I unwrapped the box and opened it. Inside was my father’s white sweater, the one Nonno had given him when Dad had graduated from law school. My father had worn it only a few times, considering it too special for everyday wear. I almost began to cry, but stopped myself: I knew he hadn’t cried in a year, and I was afraid I’d start us both going. So I hugged him and said, “Thank you.” He hugged me back, hard — harder than he had ever hugged me before.
That day, as friends and relatives paraded through the house, my father kept close to the stove, clandestinely preparing the vegetables — including tomatoes from his garden — and adding the olive oil, anchovies, and a host of other ingredients kept secret by generations of Mascarins. A delicious smell occasionally wafted in from the kitchen. It was all coming together. From time to time my mother would motion with her eyes toward the kitchen, as if to say, “This is so good for him” — frustrating for us, but good for him.
Shortly after sunset, my father appeared in the family room and announced, “I think it’s ready. Andiamo mangiare!” We all dressed in our finest clothes for dinner. I wore the white sweater and sat where Nonno had presided over every Christmas meal. “Everybody get some polenta and pass your plates,” my father said as my mother came in from the kitchen with the enormous bowl of baccalà, billowing steam. My father boasted about the tomatoes from his garden. He was so proud.
Mom stood and waited beside me while Dad cleared a place for the bowl on the table. As he moved the candles over, he accidentally knocked my mother’s arm, and the bowl tipped toward me, then went over.
I remember the intense heat assaulting my legs. I shot up as the empty bowl landed on the carpet beside my chair. Instantly, Dad was on the floor, his hands on his head, staring at the spilled baccalà and repeating, “Oh, my God! Oh, my God!”
“It’s OK. It’s OK,” my mother kept saying, desperately attempting to reorder things on the table.

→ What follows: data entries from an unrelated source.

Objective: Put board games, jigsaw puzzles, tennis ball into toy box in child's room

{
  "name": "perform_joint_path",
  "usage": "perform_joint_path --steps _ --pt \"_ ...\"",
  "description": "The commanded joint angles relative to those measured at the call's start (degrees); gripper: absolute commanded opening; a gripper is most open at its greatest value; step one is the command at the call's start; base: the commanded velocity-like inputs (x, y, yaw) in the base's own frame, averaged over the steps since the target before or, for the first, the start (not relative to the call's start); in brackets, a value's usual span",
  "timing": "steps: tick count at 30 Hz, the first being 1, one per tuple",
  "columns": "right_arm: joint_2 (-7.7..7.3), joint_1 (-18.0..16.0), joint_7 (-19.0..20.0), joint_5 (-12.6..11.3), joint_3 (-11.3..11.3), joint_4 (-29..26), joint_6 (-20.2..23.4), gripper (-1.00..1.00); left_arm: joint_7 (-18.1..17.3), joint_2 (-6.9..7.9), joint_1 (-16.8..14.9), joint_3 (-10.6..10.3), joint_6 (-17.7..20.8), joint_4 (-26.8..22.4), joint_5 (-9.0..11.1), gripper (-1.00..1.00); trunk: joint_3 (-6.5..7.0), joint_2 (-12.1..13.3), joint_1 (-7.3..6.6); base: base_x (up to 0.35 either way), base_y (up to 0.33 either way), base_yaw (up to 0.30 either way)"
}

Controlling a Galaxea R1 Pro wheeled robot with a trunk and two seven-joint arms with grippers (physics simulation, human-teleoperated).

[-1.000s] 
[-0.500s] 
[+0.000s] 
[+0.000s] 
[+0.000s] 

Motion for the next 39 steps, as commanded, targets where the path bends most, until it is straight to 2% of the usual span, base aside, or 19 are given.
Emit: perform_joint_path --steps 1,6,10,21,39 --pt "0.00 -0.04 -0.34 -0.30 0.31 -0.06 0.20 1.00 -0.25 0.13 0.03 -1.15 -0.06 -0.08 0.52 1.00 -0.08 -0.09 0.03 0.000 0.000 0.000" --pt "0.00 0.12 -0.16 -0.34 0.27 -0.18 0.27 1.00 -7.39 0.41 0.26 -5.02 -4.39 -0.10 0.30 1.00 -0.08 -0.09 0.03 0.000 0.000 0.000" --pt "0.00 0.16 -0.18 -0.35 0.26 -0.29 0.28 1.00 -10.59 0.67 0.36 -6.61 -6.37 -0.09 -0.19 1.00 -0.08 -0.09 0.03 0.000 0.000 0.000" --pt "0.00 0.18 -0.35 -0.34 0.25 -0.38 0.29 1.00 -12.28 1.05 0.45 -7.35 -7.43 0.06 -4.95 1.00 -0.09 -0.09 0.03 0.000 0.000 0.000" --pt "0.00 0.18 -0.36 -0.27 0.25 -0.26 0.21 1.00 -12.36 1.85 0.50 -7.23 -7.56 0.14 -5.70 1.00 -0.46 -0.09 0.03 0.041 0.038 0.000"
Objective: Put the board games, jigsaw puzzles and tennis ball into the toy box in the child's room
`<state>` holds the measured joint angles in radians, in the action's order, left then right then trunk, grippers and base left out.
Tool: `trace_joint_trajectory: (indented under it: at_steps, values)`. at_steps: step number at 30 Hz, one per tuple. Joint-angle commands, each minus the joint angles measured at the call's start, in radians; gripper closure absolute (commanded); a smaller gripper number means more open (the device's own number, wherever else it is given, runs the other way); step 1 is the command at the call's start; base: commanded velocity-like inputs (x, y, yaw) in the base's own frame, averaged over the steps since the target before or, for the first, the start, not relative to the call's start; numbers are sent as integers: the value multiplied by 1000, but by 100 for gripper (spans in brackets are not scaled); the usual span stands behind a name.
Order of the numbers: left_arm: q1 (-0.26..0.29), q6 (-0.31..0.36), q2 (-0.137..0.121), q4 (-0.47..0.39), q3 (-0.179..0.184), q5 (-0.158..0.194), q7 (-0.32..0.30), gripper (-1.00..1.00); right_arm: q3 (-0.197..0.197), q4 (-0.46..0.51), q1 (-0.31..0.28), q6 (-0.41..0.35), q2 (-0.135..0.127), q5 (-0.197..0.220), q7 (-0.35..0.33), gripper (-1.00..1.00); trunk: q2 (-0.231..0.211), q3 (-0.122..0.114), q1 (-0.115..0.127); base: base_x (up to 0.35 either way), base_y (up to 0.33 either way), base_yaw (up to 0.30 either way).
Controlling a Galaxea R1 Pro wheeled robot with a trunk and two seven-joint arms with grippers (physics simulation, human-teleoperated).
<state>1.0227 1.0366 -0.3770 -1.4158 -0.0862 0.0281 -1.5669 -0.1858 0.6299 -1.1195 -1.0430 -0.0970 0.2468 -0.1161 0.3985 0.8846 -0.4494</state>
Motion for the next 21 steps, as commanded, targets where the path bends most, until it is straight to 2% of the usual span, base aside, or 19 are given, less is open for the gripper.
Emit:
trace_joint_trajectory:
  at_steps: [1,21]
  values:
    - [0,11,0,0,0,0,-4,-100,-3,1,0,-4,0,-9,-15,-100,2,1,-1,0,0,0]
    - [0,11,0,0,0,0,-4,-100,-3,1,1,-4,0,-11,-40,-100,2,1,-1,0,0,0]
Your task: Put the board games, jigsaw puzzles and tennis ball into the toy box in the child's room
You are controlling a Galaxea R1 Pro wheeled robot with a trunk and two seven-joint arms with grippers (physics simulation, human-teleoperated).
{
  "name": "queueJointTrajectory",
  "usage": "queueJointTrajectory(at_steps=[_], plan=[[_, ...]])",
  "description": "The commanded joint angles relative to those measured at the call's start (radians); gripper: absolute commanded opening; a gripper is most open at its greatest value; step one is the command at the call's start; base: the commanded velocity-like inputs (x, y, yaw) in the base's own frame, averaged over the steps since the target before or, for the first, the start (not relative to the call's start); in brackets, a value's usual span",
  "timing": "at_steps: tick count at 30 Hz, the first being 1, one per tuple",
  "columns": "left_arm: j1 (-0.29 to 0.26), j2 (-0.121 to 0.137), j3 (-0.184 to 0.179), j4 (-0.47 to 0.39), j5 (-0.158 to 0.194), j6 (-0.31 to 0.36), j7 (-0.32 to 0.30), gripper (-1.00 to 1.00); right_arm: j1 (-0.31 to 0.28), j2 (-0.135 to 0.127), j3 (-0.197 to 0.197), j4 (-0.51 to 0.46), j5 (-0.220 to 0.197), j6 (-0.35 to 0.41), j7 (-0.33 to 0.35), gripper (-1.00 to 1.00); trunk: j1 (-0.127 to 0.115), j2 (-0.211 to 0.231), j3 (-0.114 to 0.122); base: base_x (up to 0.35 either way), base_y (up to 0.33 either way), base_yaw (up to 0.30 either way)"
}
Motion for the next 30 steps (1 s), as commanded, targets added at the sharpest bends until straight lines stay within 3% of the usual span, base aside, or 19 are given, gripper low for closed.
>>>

My father looked up at me, and we both began to cry at the same time. I joined him on the floor, and he pressed me against him. “Nonno, oh, Nonno,” he chanted through his tears.
Then, as though my father were in mourning at Nonno’s funeral, my siblings came and knelt around him on the discolored carpet, ignoring the sauce that soaked their pants. I looked down at my new white sweater, stained with tomatoes from my father’s garden.